Last week was yet another long week, as they all seem to be. I posted my first month’s One Second A Day string of videos on Instagram. Tina had turned me on to the app (honestly what do I know of the outside world if not for her??) so I started using it. I’ve really enjoyed it so far, it reminds me that even on my worst and draggiest days, when I had food poisoning, or when I cried over Lucas and whatever, there was at least one second of the day I could experience a highlight or something good. For someone prone to bouts of depression or blues, it helped me break up those days and weeks and in a year, I will have at least 365 seconds I enjoy. I’ve spent the last three days putting the store back together for our store opening on Wednesday. The store is so spanking new, it actually has had a positive effect on me, the lights are bright, white LED, and it’s so much more spacious now, there’s actually enough room for us to comply with the emergency walkway requirements of Singapore, lol we’d always failed the criteria until now. I really like it, there are cushioned panels and lit up mirrors in the fitting rooms, the fixtures and floors are sleek and sophisticated, and we look completely transported. I didn’t realize how old our previous store’s look was until we got the new one. It’s been mad tiring, much more tiring to put things back together than it was to tear it apart, building something from scratch is truly an experience that will likely help you grow. About a month ago, I’d helped out at Ion for the first time, and I’d been so surprised by the amount of space they had in their back of house, you could literally do yoga or dance in the pantry, if you were not right in the head and wanted to do so instead of eating. I remember asking for that much space for our store, and a month later, here we are, having received it. So I suppose that’s how it works right? If you ask for it, it will happen, right? Okay, I’m ready for a hundred thousand USD to drop into my bank account, please. Thanks, pixies.

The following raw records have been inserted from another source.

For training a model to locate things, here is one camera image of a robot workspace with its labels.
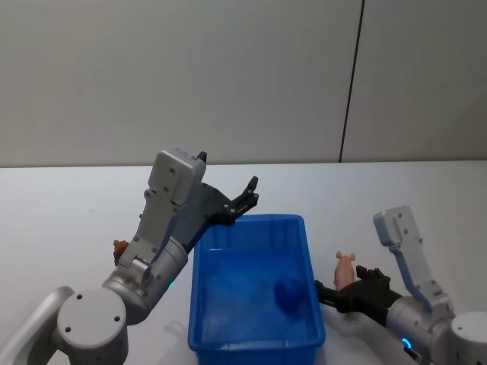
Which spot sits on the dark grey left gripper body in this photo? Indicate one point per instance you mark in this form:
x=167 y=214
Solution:
x=198 y=213

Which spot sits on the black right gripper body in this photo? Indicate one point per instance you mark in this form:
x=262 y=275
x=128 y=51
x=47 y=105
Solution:
x=369 y=300

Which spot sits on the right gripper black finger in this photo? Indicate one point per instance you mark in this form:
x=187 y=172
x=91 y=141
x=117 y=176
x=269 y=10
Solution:
x=374 y=274
x=329 y=294

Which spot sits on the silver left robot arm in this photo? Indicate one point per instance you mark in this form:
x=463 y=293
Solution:
x=91 y=327

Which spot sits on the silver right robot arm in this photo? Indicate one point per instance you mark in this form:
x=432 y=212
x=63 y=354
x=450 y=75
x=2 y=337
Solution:
x=418 y=319

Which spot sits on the pink pig toy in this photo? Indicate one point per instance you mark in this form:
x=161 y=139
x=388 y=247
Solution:
x=343 y=272

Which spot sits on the small blue toy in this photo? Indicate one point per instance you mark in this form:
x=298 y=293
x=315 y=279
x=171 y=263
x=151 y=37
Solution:
x=289 y=294

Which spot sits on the blue plastic bin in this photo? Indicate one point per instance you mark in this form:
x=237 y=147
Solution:
x=255 y=304

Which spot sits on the small brown toy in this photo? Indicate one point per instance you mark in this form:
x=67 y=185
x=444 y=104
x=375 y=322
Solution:
x=120 y=249

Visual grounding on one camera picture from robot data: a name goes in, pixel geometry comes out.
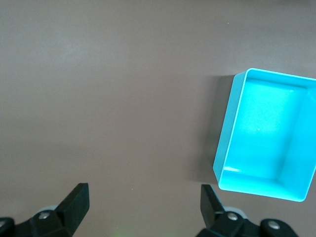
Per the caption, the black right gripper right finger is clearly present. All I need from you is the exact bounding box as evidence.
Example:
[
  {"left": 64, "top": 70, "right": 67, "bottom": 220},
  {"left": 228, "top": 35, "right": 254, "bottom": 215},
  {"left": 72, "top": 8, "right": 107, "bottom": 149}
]
[{"left": 196, "top": 184, "right": 298, "bottom": 237}]

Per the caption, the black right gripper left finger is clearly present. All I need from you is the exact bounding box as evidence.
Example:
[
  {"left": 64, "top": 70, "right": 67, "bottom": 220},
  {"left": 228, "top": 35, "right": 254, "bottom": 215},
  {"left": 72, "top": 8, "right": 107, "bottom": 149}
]
[{"left": 0, "top": 182, "right": 90, "bottom": 237}]

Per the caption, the turquoise plastic bin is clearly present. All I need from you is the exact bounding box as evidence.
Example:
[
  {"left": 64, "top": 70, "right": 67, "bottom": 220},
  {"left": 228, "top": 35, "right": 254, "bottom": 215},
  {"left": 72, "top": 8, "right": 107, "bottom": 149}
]
[{"left": 212, "top": 68, "right": 316, "bottom": 203}]

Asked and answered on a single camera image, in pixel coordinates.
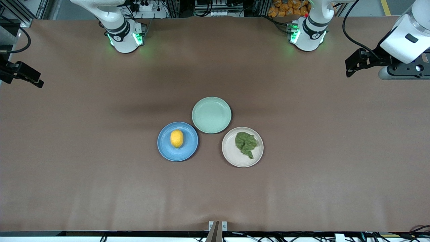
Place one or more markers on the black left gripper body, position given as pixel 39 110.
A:
pixel 380 56

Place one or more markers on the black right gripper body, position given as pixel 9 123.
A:
pixel 4 72

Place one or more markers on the green lettuce leaf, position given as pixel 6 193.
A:
pixel 245 143

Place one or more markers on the yellow lemon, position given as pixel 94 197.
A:
pixel 176 138

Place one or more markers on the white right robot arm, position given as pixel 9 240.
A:
pixel 122 37

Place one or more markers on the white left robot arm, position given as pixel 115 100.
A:
pixel 310 37

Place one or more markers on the bag of orange items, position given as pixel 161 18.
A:
pixel 285 8

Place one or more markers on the white power strip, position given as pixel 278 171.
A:
pixel 144 6

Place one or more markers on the beige plate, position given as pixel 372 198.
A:
pixel 231 154

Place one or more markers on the green plate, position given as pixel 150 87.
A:
pixel 211 115

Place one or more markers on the blue plate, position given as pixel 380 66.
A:
pixel 188 148

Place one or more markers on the white tag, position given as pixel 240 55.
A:
pixel 340 238

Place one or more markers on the aluminium frame profile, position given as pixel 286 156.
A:
pixel 20 11

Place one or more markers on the metal table bracket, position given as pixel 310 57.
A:
pixel 217 230

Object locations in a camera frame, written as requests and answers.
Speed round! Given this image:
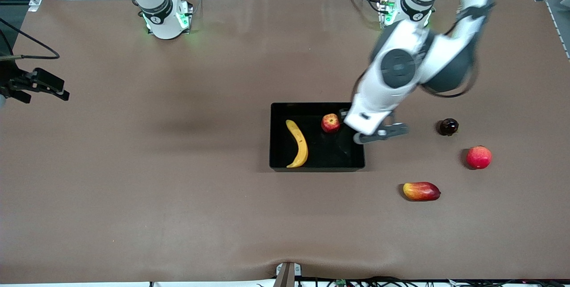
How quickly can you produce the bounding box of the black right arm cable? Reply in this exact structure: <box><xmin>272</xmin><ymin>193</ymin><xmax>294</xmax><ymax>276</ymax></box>
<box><xmin>0</xmin><ymin>18</ymin><xmax>61</xmax><ymax>61</ymax></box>

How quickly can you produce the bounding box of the yellow banana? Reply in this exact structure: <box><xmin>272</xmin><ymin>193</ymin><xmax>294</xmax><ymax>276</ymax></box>
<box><xmin>285</xmin><ymin>119</ymin><xmax>309</xmax><ymax>169</ymax></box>

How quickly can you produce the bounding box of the red yellow mango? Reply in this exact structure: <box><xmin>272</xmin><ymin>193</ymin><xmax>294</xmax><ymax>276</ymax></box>
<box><xmin>403</xmin><ymin>181</ymin><xmax>441</xmax><ymax>202</ymax></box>

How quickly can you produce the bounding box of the dark purple plum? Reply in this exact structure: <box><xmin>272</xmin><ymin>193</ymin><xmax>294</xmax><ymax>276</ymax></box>
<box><xmin>439</xmin><ymin>118</ymin><xmax>460</xmax><ymax>137</ymax></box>

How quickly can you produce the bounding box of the black rectangular plastic box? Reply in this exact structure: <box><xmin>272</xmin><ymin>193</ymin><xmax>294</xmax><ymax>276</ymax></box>
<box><xmin>269</xmin><ymin>102</ymin><xmax>366</xmax><ymax>173</ymax></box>

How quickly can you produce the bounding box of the small red yellow apple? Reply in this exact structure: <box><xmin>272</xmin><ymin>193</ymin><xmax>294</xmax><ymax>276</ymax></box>
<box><xmin>321</xmin><ymin>113</ymin><xmax>341</xmax><ymax>134</ymax></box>

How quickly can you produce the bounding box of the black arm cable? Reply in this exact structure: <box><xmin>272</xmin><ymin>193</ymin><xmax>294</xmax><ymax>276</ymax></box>
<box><xmin>421</xmin><ymin>4</ymin><xmax>496</xmax><ymax>99</ymax></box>
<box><xmin>0</xmin><ymin>18</ymin><xmax>61</xmax><ymax>61</ymax></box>

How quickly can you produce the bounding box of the round red peach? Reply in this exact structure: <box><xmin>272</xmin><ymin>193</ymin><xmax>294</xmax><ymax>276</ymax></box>
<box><xmin>466</xmin><ymin>145</ymin><xmax>493</xmax><ymax>170</ymax></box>

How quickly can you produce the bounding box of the brown table cover mat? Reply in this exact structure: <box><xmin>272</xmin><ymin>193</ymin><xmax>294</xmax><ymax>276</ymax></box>
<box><xmin>0</xmin><ymin>0</ymin><xmax>570</xmax><ymax>284</ymax></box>

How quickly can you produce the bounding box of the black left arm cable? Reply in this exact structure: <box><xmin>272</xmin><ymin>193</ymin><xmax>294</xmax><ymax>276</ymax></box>
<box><xmin>421</xmin><ymin>4</ymin><xmax>496</xmax><ymax>99</ymax></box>

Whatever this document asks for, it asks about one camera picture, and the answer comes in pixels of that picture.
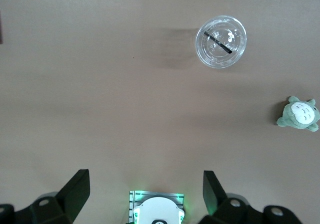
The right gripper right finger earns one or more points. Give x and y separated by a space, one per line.
220 209

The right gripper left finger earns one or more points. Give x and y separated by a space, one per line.
67 204

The small white card box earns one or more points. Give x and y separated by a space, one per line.
1 27

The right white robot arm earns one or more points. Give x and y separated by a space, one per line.
157 209

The brown table cover sheet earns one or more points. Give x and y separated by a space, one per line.
100 96

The grey green plush toy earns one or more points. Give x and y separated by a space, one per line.
298 113

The clear plastic cup with lid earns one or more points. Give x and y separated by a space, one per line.
225 57

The black drinking straw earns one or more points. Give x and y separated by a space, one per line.
217 42

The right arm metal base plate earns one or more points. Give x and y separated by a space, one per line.
135 196

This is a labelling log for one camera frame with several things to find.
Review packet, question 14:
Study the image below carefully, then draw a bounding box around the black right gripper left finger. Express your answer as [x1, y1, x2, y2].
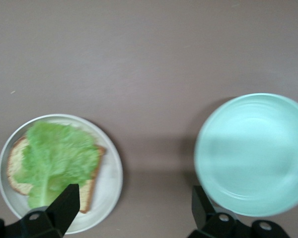
[0, 183, 80, 238]

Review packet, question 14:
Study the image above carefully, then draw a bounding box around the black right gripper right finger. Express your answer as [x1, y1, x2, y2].
[187, 184, 293, 238]

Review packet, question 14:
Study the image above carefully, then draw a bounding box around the green lettuce leaf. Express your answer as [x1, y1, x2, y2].
[13, 121, 101, 209]

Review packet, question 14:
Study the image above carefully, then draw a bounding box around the brown toast bread slice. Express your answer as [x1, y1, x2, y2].
[6, 135, 107, 214]

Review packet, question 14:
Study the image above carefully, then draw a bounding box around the beige plate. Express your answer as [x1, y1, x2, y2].
[0, 113, 124, 235]

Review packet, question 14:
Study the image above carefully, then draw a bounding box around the mint green plate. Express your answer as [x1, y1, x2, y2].
[193, 93, 298, 218]

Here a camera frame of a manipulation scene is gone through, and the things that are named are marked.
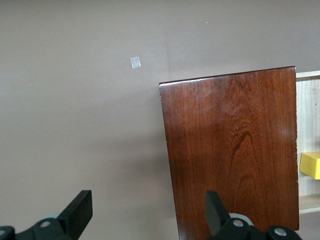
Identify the small clear tape piece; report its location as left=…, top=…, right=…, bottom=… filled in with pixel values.
left=130, top=56, right=142, bottom=70

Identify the dark wooden cabinet door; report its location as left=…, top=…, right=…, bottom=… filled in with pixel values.
left=158, top=66, right=300, bottom=240

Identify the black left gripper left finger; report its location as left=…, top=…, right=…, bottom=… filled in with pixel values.
left=0, top=189, right=93, bottom=240

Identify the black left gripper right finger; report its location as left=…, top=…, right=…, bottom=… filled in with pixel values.
left=204, top=190, right=303, bottom=240

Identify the yellow block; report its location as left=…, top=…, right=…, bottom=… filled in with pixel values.
left=299, top=152, right=320, bottom=180

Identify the light wooden shelf interior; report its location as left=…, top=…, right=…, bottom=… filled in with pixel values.
left=295, top=70, right=320, bottom=215

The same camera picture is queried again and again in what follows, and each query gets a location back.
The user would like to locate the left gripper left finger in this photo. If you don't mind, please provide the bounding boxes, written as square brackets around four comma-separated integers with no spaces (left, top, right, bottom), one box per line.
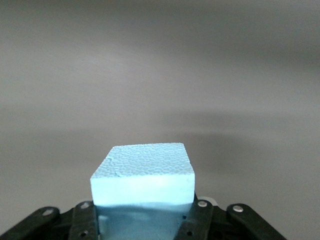
[0,200,101,240]

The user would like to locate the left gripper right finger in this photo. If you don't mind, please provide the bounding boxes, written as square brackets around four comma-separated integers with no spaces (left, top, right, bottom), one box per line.
[172,193,288,240]

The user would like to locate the light blue foam block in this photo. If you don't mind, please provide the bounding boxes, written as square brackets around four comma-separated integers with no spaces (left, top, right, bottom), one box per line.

Anyhow, I’m very glad to have the group of friends I’ve gotten close to from lululemon. I remember taking the longest time to open up because I felt like an impostor (I still do) because they’re all fitspo models. They train other people and pole-dance/gym/spin/yoga all day every damn day, and I’m fortunate if my brain lets me have enough energy to stretch once a day. I don’t know if I’ve mentioned the spoon theory before, but if everyone else has an average of ten spoons to spend in a day, I usually average seven to eight. The fact that I wake up, turn up at work, and eat three meals in a day, means I’ll have maxed out my spoons and anything else means I’d likely be eating into the next day’s spoons. What I mean to say is, last night, after work, I went to Jaysen’s place again, with Xuan, Sarah and Putri and it replenished the energy that had depleted over the course of the week. I cooked butter chicken (it is the easiest recipe and Lucas used to love it) and they all loved it, which is fucking ace, and Jaysen made wet-rub chicken thigh – I forgot the spices he used, and it was so great. It reminded me of the previous time we’d gone to his place, and Xuan said, it felt like a field trip out of the country and we were sharing anecdotes over S’mores around a campfire. We haven’t been allowed to leave this tiny-ass 650 square-kilometre island nation for one entire year, three hundred and sixty-five days, so anything that feels like a trip is a welcome relief. We played Taboo last night, and Taboo is the most fun when you have deepened connections ‘cos you can draw from and make reference to your hundreds of shared experiences that you don’t have to use much vocabulary for, and it might be why it’s one of my favorite games (the other reason is ‘cos it’s a word game and of course, words are one of my few strengths). We laughed so much at Jaysen, I think we drank some special smoky whiskey, I forgot its name ‘cos I don’t care much for spirits, and honestly, Jaysen is the funniest man. He is so full of nonsense and he keeps selling/talking up everyone and everything (“if he can find his way out of a jungle, he can find his way into your heart” — Putri and I have heard this anecdote about his friend more than once, his friend was left behind in the jungle with a scorpion sting, during an army experience, and he made his way out, and we now all have heart eyes for his friend, without having laid eyes on him).
We played a game of chess, because I’d wanted to try playing an actual game, and of course I lost, but I learned from Jaysen, several important guidelines for chess. You want to move as few of your pawns forward, so that your more important pieces aren’t left open and vulnerable to attack, and you want to dominate the center of the chess board. With your knight in the center of the board, it has room to move in many more combinations for attack, as opposed to if the knight is on the side and has fewer squares to move and navigate to. Jaysen is super knowledgeable in about a hundred different things, and I like just leeching off him. I think I’m a leech, but one that also shares everything I know. Take from the wealthy, and redistribute it to the lacking. Robins are very pretty birds. We are reopening the store in two days, and I’m looking forward to it, and also to the end of this week, when perhaps life will become more of a regular routine and my back is not breaking from literal back-breaking work. Politics class tonight, nap time now!